*PROVIDED MATERIAL:*
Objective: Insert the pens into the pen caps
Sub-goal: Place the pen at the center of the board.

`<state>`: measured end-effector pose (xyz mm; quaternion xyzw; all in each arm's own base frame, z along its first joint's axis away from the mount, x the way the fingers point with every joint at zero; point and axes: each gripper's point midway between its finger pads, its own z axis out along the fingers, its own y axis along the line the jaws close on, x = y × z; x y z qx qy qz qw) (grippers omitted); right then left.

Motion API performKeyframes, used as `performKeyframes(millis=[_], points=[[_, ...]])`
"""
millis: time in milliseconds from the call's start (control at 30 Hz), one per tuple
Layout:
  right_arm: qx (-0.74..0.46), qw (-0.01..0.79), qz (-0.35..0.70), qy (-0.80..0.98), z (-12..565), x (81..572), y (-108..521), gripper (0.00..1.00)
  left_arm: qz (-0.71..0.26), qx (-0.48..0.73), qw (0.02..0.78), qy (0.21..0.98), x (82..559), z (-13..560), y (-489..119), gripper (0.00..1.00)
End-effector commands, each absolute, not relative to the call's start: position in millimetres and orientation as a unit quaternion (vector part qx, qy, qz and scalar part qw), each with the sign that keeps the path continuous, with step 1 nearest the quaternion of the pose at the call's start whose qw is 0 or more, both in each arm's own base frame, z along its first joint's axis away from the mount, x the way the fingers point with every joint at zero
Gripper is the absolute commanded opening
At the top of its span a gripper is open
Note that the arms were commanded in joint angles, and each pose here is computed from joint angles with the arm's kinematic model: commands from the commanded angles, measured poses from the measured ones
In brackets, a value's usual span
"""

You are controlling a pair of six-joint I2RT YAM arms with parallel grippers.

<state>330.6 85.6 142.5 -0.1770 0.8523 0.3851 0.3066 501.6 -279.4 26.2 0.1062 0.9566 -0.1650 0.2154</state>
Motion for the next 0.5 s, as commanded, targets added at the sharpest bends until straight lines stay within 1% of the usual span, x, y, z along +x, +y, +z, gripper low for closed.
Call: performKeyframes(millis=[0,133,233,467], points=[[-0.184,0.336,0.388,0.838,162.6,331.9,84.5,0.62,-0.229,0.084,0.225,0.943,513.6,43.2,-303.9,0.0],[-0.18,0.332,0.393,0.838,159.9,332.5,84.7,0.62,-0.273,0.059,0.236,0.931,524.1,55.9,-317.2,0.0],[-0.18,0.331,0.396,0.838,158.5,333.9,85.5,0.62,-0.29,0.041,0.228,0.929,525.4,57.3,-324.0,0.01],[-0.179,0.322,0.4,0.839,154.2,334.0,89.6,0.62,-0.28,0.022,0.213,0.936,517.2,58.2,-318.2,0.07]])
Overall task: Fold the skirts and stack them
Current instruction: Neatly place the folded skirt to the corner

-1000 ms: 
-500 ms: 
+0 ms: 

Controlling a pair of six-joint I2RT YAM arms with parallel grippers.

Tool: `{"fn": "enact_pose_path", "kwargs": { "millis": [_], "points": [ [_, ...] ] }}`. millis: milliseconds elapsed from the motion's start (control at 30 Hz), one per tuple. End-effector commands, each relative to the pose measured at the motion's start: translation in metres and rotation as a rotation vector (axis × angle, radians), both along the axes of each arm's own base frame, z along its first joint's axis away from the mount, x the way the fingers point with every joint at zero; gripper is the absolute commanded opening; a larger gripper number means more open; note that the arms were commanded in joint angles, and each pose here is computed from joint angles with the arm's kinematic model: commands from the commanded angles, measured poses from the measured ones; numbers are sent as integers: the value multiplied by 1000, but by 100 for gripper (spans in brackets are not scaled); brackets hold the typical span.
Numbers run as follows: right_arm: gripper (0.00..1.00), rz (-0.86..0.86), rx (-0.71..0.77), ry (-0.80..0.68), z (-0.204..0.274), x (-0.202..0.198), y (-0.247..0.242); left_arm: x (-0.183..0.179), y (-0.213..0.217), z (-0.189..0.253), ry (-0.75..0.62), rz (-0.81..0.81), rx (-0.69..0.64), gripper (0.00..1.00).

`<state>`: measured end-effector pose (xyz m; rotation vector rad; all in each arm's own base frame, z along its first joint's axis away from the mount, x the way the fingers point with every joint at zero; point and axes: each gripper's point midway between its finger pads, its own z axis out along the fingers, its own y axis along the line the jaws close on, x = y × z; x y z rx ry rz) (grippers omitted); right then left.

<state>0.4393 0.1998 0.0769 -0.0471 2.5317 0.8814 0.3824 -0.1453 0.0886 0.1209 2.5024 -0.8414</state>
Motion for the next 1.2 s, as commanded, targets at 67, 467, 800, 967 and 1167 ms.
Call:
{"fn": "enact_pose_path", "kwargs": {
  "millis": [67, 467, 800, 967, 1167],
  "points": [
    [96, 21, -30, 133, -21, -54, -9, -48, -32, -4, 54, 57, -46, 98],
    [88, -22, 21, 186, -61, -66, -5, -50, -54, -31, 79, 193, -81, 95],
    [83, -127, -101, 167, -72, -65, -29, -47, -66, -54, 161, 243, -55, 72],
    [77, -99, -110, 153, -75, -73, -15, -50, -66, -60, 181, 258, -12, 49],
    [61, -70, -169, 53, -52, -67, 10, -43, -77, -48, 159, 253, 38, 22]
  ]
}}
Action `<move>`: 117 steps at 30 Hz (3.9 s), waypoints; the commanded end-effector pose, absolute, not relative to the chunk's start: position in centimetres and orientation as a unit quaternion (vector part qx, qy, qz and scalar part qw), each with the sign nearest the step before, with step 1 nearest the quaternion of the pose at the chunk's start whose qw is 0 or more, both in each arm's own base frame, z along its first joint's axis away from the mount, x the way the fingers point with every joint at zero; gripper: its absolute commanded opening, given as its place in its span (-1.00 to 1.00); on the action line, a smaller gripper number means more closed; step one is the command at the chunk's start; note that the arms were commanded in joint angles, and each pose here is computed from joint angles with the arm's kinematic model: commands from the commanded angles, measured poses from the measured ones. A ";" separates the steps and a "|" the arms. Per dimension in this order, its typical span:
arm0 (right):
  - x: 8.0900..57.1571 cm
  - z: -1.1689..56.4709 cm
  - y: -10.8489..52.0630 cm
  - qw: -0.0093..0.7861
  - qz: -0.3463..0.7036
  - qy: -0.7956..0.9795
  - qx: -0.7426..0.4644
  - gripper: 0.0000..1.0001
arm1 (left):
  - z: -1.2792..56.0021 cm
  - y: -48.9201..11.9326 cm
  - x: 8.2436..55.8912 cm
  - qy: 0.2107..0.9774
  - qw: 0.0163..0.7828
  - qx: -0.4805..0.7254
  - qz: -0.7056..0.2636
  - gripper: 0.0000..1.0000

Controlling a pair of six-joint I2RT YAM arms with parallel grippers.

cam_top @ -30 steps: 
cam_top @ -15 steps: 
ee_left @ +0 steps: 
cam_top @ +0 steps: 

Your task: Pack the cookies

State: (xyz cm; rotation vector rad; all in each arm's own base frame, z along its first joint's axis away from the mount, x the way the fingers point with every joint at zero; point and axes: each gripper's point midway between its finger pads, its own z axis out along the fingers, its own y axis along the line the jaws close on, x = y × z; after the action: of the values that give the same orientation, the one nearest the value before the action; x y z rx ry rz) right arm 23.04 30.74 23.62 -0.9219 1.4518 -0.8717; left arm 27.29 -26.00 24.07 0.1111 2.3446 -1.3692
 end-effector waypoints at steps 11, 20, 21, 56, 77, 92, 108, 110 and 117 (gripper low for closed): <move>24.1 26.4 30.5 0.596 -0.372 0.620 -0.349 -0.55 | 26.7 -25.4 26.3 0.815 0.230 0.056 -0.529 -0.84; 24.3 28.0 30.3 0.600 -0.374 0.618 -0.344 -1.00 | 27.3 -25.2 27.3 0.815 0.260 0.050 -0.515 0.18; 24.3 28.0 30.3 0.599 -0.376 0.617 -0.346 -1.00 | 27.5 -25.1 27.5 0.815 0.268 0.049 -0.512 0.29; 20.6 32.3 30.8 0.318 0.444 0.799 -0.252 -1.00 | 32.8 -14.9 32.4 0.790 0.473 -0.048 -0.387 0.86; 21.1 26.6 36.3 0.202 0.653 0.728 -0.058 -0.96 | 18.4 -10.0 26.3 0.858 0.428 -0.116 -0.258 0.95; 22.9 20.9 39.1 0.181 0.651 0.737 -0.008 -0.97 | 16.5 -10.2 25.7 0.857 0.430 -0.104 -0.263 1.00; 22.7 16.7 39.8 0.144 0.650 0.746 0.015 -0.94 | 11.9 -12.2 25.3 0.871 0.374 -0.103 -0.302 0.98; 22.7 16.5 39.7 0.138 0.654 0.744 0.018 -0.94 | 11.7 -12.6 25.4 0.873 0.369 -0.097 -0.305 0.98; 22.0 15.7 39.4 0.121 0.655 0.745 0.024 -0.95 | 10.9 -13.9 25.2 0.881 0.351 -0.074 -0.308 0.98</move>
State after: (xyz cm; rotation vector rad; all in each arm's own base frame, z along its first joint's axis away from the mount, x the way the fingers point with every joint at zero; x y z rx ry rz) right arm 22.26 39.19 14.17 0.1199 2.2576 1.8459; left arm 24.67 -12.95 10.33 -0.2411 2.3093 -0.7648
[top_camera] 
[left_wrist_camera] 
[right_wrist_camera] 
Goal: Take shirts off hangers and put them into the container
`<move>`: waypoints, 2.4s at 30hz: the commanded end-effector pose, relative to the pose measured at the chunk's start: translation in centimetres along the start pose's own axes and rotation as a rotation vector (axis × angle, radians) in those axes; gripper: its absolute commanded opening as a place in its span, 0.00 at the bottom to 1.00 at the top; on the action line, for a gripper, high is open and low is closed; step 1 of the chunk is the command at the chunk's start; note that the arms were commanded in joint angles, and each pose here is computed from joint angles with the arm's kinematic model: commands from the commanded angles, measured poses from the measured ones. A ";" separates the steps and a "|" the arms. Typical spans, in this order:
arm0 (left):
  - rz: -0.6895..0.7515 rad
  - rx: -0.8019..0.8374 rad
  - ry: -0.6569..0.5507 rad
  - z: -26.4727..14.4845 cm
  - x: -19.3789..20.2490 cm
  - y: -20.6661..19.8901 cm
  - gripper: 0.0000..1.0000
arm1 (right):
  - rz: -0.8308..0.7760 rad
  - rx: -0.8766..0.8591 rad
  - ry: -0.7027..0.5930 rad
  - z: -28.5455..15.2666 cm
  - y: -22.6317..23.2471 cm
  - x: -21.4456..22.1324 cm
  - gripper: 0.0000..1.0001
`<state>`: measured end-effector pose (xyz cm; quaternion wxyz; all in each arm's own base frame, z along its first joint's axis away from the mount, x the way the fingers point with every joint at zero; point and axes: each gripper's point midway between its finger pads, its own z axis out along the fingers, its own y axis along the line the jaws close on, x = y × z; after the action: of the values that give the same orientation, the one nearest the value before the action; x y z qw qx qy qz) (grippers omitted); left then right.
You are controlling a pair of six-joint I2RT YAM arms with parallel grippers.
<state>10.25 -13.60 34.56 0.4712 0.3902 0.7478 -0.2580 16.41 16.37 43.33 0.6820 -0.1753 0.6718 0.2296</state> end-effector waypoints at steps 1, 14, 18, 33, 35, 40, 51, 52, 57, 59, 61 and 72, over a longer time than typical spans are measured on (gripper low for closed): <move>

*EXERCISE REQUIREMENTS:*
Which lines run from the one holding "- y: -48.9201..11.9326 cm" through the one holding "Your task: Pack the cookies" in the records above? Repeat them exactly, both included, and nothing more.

*ANSWER BOX:*
  - y: -48.9201..11.9326 cm
  - x: 8.2436..55.8912 cm
  - qy: 0.2107..0.9774
  - qw: 0.0163..0.7828
  - qx: -0.4805..0.7254
  - qz: -0.7056..0.2636
  - gripper: 0.0000..1.0000

Controlling a pair of six-joint I2RT YAM arms with parallel grippers.

cam_top @ -30 steps: 
cam_top @ -15 steps: 
ee_left @ +0 steps: 
cam_top @ +0 steps: 

Your task: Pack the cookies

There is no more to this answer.